▶ [PROBLEM TO SOLVE]
For the listing that follows, give again exactly the lines from the one with "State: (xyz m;" to the one with "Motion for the", including both.

▶ [DATA SEGMENT]
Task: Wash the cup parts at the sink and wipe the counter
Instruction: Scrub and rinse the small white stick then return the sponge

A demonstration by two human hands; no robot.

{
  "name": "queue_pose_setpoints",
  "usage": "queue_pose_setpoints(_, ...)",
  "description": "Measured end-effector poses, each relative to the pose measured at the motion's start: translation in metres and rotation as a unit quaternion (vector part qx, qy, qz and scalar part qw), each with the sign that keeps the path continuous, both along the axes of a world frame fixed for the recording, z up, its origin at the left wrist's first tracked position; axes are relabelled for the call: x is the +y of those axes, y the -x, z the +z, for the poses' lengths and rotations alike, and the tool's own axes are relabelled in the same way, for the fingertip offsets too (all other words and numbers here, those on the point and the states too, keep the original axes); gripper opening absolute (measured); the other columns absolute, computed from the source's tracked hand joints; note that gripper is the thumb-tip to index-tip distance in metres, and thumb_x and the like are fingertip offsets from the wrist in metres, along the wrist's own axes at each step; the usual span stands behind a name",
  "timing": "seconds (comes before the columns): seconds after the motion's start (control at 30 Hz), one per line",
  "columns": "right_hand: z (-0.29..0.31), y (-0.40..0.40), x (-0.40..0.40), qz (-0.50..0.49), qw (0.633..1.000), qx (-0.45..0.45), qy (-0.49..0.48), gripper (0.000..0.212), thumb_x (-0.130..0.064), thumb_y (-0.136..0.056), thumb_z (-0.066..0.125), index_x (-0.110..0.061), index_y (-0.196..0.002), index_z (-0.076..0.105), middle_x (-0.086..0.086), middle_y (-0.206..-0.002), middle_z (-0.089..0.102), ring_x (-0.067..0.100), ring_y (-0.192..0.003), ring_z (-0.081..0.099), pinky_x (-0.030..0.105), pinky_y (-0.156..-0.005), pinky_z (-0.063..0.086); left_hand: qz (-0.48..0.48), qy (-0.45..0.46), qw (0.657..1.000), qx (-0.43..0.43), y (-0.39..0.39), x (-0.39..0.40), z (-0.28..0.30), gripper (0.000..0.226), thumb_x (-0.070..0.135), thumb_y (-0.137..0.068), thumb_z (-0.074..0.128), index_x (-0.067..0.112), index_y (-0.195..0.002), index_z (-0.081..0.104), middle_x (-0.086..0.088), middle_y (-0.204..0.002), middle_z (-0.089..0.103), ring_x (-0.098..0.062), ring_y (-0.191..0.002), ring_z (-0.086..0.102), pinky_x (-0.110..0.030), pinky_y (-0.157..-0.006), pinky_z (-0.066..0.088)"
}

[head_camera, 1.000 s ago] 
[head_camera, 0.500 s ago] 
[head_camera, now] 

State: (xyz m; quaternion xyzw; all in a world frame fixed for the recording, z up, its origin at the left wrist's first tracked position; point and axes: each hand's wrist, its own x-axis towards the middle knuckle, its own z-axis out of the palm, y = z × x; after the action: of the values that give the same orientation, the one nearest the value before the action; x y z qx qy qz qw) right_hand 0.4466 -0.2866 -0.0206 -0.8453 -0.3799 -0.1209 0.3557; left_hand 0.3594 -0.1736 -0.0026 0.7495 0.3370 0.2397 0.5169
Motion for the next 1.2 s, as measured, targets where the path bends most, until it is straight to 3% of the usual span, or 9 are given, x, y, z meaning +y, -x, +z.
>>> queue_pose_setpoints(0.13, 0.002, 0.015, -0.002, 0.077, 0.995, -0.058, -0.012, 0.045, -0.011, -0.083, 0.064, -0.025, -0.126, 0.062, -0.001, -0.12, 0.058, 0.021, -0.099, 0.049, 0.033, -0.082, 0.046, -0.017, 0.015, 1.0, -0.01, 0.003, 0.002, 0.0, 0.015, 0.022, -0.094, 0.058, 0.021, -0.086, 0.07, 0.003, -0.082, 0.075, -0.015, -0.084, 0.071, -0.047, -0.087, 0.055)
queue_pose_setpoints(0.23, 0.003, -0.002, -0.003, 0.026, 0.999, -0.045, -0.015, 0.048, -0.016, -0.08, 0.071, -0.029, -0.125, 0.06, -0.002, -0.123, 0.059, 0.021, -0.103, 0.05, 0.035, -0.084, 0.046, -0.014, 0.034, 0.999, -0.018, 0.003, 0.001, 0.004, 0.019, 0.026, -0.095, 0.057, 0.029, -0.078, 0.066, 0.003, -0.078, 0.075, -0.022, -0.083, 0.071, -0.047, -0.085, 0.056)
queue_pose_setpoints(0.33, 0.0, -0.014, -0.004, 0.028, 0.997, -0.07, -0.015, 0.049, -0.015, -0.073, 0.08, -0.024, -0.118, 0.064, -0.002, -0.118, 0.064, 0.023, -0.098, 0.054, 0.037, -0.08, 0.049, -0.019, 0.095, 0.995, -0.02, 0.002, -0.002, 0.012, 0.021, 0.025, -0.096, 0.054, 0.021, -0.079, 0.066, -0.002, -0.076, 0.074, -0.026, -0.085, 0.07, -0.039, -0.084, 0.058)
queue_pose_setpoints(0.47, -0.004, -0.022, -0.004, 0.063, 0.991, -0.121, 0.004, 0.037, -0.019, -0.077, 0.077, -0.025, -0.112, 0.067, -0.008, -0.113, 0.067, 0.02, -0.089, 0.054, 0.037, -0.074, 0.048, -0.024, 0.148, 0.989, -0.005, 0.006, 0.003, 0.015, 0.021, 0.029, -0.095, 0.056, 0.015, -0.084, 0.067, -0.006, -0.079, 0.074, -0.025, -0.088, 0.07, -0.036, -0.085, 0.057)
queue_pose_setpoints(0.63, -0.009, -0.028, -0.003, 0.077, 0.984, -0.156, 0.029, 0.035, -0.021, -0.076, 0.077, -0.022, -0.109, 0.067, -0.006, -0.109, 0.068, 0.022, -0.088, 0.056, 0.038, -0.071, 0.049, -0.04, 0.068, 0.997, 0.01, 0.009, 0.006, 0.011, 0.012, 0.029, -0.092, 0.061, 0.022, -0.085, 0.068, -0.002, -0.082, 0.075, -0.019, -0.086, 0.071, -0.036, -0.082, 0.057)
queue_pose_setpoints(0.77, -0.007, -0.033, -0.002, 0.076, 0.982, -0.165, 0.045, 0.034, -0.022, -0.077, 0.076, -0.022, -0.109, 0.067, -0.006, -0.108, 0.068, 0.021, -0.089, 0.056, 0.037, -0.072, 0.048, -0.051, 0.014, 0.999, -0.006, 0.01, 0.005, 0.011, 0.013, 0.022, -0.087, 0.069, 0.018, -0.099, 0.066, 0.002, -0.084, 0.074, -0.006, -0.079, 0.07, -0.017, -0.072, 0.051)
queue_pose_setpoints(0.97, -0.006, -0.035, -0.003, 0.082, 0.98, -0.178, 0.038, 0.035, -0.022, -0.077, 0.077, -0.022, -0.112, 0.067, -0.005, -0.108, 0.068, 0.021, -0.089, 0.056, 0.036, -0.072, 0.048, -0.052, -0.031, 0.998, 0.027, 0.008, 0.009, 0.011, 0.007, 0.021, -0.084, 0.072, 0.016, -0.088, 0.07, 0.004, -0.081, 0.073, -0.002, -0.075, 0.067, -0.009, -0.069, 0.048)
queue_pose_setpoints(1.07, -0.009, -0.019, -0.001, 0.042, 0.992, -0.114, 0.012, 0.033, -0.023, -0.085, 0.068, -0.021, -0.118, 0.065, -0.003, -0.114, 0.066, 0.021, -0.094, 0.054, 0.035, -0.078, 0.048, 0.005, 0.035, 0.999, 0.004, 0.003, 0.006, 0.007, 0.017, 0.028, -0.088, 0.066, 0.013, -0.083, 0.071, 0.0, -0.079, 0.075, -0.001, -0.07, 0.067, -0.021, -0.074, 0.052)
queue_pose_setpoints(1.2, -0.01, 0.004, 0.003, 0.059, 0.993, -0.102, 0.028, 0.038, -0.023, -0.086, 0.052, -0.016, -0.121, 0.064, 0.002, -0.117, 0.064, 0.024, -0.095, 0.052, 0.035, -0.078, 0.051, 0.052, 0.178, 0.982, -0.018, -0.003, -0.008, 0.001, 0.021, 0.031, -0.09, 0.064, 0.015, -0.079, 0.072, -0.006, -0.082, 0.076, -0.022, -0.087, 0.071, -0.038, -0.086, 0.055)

▶ [RESULT FOR THIS TASK]
State: (xyz m; quaternion xyzw; all in a world frame fixed for the recording, z up, its origin at the left wrist's first tracked position; point and axes: each hand's wrist, its own x-axis towards the middle knuckle, its own z-axis out of the palm, y = z × x; after the action: of the values that give the same orientation, the one nearest the value before the action; x y z qx qy qz qw) right_hand 0.4466 -0.2866 -0.0206 -0.8453 -0.3799 -0.1209 0.3557; left_hand 0.3594 -0.1736 -0.0026 0.7495 0.3370 0.2397 0.5169
Motion for the next 1.2 s, as measured, targets where the path bends most, until it is straight to 3% of the usual span, or 9 are given, x, y, z meaning +y, -x, +z.

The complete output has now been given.